Task material ::
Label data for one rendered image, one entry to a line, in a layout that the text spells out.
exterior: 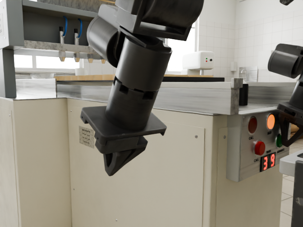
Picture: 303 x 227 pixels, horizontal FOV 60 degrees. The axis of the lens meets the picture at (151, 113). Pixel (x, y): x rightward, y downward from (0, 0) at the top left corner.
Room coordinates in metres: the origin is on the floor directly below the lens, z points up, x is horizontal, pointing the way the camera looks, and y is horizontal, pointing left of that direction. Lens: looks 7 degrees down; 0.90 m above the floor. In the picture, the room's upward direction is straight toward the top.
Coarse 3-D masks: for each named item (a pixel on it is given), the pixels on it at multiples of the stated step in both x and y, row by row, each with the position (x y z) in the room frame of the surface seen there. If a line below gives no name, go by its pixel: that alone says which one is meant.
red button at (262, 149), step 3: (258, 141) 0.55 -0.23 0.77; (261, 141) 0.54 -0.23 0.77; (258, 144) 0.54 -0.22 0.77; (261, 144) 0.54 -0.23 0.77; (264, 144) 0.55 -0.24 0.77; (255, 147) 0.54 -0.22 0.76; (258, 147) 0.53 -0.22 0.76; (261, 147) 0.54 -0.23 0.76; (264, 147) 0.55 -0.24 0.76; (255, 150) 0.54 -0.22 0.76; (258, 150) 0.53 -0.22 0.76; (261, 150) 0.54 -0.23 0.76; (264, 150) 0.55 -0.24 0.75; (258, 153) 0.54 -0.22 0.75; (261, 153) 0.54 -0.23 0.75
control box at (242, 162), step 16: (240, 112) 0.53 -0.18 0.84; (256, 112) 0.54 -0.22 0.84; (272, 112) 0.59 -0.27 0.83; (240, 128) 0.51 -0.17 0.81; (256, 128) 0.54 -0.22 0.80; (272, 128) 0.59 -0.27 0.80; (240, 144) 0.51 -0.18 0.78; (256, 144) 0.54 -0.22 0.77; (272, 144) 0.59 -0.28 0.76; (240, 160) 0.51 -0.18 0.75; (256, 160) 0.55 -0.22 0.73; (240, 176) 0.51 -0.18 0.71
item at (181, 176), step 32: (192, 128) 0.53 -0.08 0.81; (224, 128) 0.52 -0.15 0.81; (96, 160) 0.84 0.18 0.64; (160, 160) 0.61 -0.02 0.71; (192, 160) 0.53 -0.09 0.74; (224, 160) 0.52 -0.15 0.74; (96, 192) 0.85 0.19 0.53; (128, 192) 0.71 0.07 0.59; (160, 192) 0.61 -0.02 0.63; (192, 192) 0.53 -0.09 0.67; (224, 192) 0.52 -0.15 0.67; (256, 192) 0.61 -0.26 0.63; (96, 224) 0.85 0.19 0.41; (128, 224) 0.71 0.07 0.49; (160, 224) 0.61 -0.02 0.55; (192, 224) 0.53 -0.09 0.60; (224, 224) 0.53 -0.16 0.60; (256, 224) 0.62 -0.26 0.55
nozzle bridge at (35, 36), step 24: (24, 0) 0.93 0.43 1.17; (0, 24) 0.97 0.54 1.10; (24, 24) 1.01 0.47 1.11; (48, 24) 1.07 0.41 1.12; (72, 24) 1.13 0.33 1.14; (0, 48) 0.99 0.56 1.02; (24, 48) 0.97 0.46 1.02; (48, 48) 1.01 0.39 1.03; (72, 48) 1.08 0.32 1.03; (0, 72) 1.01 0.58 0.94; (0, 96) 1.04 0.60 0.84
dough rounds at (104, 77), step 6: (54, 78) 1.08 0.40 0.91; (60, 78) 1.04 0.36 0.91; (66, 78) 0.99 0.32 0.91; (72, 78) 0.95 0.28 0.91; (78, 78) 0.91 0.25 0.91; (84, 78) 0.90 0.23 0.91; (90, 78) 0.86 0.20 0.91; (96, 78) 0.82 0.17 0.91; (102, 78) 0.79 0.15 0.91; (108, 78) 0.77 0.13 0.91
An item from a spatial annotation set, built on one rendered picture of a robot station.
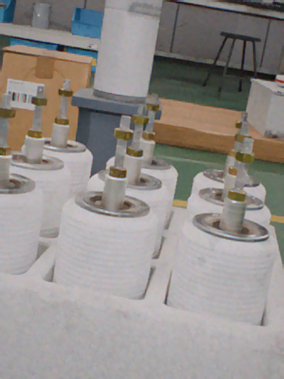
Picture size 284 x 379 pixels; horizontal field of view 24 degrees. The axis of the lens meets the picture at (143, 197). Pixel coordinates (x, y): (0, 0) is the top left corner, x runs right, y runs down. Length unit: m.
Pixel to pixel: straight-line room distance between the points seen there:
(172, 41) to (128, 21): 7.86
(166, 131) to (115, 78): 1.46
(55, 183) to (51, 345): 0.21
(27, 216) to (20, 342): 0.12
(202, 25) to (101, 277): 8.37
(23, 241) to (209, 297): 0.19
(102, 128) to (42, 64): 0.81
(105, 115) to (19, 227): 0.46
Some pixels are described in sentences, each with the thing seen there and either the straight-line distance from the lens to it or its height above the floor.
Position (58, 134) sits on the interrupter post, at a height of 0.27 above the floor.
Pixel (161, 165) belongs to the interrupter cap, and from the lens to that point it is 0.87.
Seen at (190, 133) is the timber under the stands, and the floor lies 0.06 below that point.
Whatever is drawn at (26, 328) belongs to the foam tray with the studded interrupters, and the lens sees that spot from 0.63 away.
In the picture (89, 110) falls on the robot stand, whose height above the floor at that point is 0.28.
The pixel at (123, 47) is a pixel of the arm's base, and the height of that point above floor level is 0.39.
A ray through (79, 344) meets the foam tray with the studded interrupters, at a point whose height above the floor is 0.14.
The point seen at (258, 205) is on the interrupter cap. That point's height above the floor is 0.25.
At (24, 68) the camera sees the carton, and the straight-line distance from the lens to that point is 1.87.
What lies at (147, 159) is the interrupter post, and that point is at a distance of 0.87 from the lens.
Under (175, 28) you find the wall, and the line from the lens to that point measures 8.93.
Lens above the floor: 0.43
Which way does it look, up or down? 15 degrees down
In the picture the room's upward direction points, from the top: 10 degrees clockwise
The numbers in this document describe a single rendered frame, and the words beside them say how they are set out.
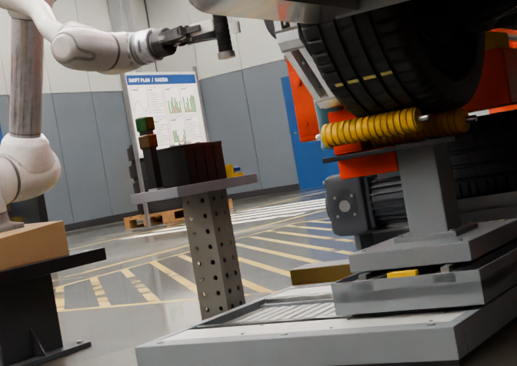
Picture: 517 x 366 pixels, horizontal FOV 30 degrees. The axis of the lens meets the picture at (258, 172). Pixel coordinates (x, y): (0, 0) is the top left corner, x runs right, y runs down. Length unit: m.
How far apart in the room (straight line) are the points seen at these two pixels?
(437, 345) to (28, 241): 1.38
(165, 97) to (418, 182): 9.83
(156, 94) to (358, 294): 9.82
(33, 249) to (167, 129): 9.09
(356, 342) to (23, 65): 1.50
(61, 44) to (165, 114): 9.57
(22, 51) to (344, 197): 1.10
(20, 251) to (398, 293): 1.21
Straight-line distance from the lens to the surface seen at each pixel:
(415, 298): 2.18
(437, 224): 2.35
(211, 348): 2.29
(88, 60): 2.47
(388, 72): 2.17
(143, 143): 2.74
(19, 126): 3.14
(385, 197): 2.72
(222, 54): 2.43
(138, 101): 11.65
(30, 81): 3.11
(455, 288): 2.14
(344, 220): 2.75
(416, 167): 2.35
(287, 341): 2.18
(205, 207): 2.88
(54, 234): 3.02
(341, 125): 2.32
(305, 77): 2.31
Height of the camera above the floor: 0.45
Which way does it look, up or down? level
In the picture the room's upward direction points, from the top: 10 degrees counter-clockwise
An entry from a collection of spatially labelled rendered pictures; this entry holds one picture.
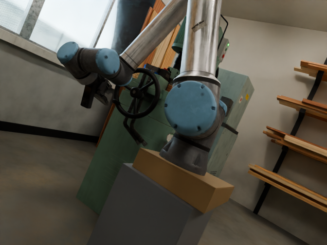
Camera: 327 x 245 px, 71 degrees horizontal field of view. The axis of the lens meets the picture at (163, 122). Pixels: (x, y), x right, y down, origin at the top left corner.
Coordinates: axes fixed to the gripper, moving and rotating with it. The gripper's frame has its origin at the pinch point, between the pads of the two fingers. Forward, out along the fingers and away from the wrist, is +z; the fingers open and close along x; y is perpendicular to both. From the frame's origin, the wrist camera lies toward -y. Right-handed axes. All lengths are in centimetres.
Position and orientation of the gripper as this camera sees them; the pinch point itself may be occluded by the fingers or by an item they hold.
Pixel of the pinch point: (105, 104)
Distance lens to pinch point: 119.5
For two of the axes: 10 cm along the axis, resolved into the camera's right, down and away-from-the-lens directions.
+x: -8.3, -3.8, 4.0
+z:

Aim of the task :: Leave out the images and write out the lines above exactly, from the one with "dough rounds at" up to and including the one with "(105, 115) to (19, 227): 0.46".

Response for this exercise ::
dough rounds at (104, 77), step 6: (54, 78) 1.08 0.40 0.91; (60, 78) 1.04 0.36 0.91; (66, 78) 0.99 0.32 0.91; (72, 78) 0.95 0.28 0.91; (78, 78) 0.91 0.25 0.91; (84, 78) 0.90 0.23 0.91; (90, 78) 0.86 0.20 0.91; (96, 78) 0.82 0.17 0.91; (102, 78) 0.79 0.15 0.91; (108, 78) 0.77 0.13 0.91
An item from a spatial annotation set, built on one rendered picture of a robot station.
Picture size 284 x 379 pixels; horizontal field of view 24 degrees. The axis of the lens meets the picture at (143, 197). Pixel coordinates (x, y): (0, 0) is the top left corner, x runs right, y runs down. Length unit: m.
Pixel to pixel: straight-line room distance between the points seen there:
(172, 41) to (128, 21): 7.86
(166, 131) to (115, 78): 1.46
(55, 183) to (51, 345): 0.21
(27, 216) to (20, 342): 0.12
(202, 25) to (101, 277): 8.37
(23, 241) to (209, 297): 0.19
(102, 128) to (42, 64): 0.81
(105, 115) to (19, 227): 0.46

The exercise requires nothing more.